This is the second in a series of three articles looking at the relationship between the Western and Asian asset management industries. The first article explored Chinese asset managers' Western expansion plans.


This article, structured as responses from our Asian Regulatory and Funds team to a series of frequently asked questions, looks at Asian financial markets from the point of view of Western asset managers, covering key developments, challenges of launching and the success of UCITS. The series will conclude by highlighting West-East common ground and the scope for cooperation.

Can you give us an overview of the Asian Asset Management Market?

Asia is an attractive market for the distribution of funds. The region’s economies have generally bounced back following the global financial crisis, and the rapid rise of the middle class across the region has not only resulted in more disposable income, but also increased demand and sophistication towards investments. Asia is home to 60% of the world’s population, yet Asian investors’ investments account for only 13% of the investment fund industry’s global assets under management.
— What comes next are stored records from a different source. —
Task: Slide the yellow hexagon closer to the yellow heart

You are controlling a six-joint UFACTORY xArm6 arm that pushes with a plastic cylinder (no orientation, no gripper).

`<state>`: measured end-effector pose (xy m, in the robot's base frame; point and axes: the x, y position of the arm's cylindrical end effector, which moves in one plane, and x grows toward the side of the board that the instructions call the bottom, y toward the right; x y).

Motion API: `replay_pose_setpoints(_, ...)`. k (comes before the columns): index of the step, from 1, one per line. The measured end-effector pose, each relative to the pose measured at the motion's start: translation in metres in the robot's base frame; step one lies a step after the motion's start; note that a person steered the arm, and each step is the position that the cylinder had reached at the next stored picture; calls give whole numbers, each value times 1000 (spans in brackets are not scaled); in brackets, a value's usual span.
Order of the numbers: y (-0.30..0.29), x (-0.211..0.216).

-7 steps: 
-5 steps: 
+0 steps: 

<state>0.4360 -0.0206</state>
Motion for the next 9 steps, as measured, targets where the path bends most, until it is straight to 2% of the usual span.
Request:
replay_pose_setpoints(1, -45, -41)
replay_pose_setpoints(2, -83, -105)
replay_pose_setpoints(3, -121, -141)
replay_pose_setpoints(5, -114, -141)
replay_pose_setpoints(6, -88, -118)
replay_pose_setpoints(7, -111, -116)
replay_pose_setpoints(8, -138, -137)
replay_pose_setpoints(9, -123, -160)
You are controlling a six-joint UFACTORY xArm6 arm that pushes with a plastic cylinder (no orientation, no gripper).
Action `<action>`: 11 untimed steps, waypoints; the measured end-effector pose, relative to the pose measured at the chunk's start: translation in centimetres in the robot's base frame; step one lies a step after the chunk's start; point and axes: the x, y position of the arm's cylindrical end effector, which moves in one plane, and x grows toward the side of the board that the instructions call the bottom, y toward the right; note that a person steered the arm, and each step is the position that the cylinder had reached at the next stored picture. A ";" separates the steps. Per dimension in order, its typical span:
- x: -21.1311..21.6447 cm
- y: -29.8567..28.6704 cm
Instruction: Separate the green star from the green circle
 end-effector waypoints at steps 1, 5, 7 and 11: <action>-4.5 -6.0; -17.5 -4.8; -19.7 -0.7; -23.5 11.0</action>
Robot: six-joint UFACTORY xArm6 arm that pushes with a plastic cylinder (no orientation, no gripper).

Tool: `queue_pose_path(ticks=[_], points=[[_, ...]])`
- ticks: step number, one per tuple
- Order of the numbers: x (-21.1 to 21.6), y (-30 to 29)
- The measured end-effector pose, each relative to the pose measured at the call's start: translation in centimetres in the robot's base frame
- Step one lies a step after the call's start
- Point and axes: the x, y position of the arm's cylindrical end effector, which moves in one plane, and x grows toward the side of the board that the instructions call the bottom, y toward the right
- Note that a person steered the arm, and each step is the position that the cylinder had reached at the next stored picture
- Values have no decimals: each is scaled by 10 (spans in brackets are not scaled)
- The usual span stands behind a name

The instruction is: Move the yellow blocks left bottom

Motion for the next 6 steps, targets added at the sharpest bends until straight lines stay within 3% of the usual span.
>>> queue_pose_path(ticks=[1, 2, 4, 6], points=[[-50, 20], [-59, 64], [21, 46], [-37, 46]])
The figures suggest that the Asia asset management industry has immense potential to become the largest asset management region in the world.

How important is Asian distribution for Western Funds

Based on the promise of growth in the region, many Western fund managers are hoping to get a piece of the asset management market action as soon as possible. China will be the key driver of this growth, and the gradual internationalisation of the RMB, along with the belief that the RMB will appreciate over time means that Western asset managers ignore Asia at their own peril.

However, Western asset managers should be wary of being over-ambitious with Asian distribution. It is tempting to see Asia as an antidote to declining profitability in Western markets, but Western managers looking to make quick returns are likely to be disappointed. In developed markets, asset managers often focus on profitability, but this approach is unsuitable in Asia, given the slow easing of capital controls and the time needed for savers to develop into investors. Therefore, patience is key. A focus on asset growth, branding and strong distribution channels is likely to be rewarded in the longer term.

What are the key challenges of launching and selling in Asia?

Frequently, Western managers approach the Asian region with a whole-of-Asia expansion strategy. More and more are realising that this is fraught with difficulties. The Asian market is fragmented, with no single rule-making body and acute differences in growth rates, culture, tax, regulation and product preferences. Asset managers hoping to distribute in Asia should therefore adopt a tailored approach to each market.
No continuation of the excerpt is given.